> Problem description:
Starting at the first entry below, repeat all the data word for word and drop the pictures.
"""
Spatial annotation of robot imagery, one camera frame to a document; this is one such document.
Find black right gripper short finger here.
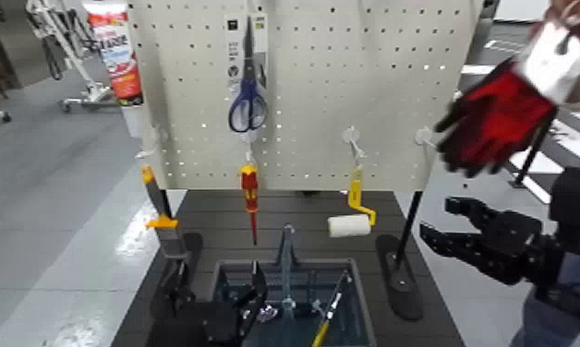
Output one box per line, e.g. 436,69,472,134
444,195,499,230

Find grey plastic crate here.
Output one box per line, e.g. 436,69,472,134
207,223,378,347

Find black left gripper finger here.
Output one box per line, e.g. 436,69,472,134
236,260,270,341

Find white wheeled metal stand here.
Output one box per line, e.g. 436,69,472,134
25,0,119,114

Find white wall hook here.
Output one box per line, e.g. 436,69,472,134
414,126,438,150
342,126,368,161
134,125,167,160

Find red and yellow screwdriver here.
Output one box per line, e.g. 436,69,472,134
240,164,260,246

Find orange and grey bar clamp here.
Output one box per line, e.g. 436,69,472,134
140,165,197,311

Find yellow handled tool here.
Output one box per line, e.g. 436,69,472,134
311,270,352,347

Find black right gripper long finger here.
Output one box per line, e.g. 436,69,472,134
418,221,525,286

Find red and black gloves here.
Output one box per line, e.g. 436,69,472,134
434,21,580,179

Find black pegboard stand foot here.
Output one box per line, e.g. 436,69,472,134
374,190,426,322

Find small shiny metal item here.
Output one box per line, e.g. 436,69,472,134
258,304,279,324

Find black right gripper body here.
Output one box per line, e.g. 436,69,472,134
483,209,562,283

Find yellow handled white paint roller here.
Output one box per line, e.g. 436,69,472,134
327,165,378,239

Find beige perforated pegboard panel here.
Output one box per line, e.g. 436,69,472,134
126,0,487,193

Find blue handled scissors in packaging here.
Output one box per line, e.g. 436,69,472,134
224,12,270,135

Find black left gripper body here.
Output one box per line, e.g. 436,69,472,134
146,299,252,347

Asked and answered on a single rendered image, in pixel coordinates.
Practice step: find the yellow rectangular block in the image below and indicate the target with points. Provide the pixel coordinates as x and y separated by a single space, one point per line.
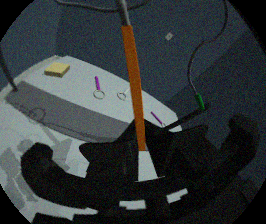
57 69

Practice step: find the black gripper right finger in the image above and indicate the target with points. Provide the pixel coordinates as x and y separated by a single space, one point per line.
161 143

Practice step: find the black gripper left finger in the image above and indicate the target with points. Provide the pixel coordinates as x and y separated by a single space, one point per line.
123 150

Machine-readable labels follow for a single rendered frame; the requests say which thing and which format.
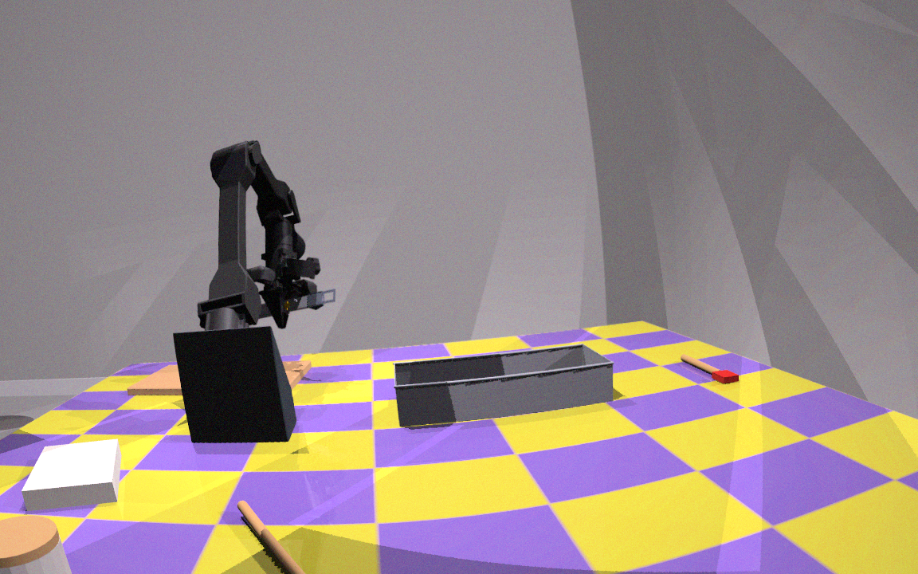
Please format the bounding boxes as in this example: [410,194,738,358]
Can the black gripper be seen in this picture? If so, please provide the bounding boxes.
[247,244,317,329]

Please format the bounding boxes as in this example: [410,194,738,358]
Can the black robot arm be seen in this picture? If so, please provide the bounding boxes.
[198,140,320,331]

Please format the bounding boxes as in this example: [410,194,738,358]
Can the white flat box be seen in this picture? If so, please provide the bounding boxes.
[22,439,122,511]

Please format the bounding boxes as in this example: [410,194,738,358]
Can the light wooden board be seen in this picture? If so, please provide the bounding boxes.
[127,360,312,395]
"""
> Exercise response:
Spatial annotation of robot imagery, one camera frame to a document; this is one such document.
Find black right gripper short finger here.
Output one box per line, e.g. 436,69,472,134
444,195,499,230

Find grey plastic crate here.
Output one box per line, e.g. 436,69,472,134
207,223,378,347

Find black left gripper finger here.
Output one box per line, e.g. 436,69,472,134
236,260,270,341

Find white wheeled metal stand here.
Output one box per line, e.g. 436,69,472,134
25,0,119,114

Find white wall hook here.
Output one box per line, e.g. 436,69,472,134
414,126,438,150
342,126,368,161
134,125,167,160

Find red and yellow screwdriver here.
Output one box per line, e.g. 436,69,472,134
240,164,260,246

Find orange and grey bar clamp here.
Output one box per line, e.g. 436,69,472,134
140,165,197,311

Find yellow handled tool here.
Output one box per line, e.g. 436,69,472,134
311,270,352,347

Find black right gripper long finger here.
Output one box per line, e.g. 436,69,472,134
418,221,525,286

Find red and black gloves here.
Output one box per line, e.g. 436,69,472,134
434,21,580,179

Find black pegboard stand foot here.
Output one box per line, e.g. 436,69,472,134
374,190,426,322

Find small shiny metal item here.
Output one box per line, e.g. 436,69,472,134
258,304,279,324

Find black right gripper body here.
Output one box per line, e.g. 436,69,472,134
483,209,562,283

Find yellow handled white paint roller here.
Output one box per line, e.g. 436,69,472,134
327,165,378,239

Find beige perforated pegboard panel here.
Output one box per line, e.g. 436,69,472,134
126,0,487,193

Find blue handled scissors in packaging here.
Output one box per line, e.g. 436,69,472,134
224,12,270,135

Find black left gripper body here.
Output one box per line, e.g. 436,69,472,134
146,299,252,347

Asked and answered on a single rendered image, in pixel coordinates.
Practice step: find the yellow rectangular block in the image below and indicate the target with points. Provide the pixel coordinates as x and y separated by a single space, one point per line.
57 69

Practice step: find the black gripper right finger in the image above and indicate the target with points. Provide the pixel coordinates as x and y separated by a single space, one point per line.
161 143

Practice step: find the black gripper left finger in the image above and indicate the target with points. Provide the pixel coordinates as x and y separated by a single space, one point per line.
123 150

Machine-readable labels follow for a single rendered frame; the requests say which thing and which format.
Please format the bounding boxes as in this example: [410,194,738,358]
Can the black gripper be seen in this picture? If so, please provide the bounding boxes.
[247,244,317,329]

Please format the bounding boxes as in this example: [410,194,738,358]
Can the black robot arm be seen in this picture? If so, please provide the bounding boxes.
[198,140,320,331]

Please format the bounding boxes as in this example: [410,194,738,358]
Can the white flat box be seen in this picture? If so, please provide the bounding boxes.
[22,439,122,511]

Please format the bounding boxes as in this example: [410,194,738,358]
Can the light wooden board be seen in this picture? If so, please provide the bounding boxes.
[127,360,312,395]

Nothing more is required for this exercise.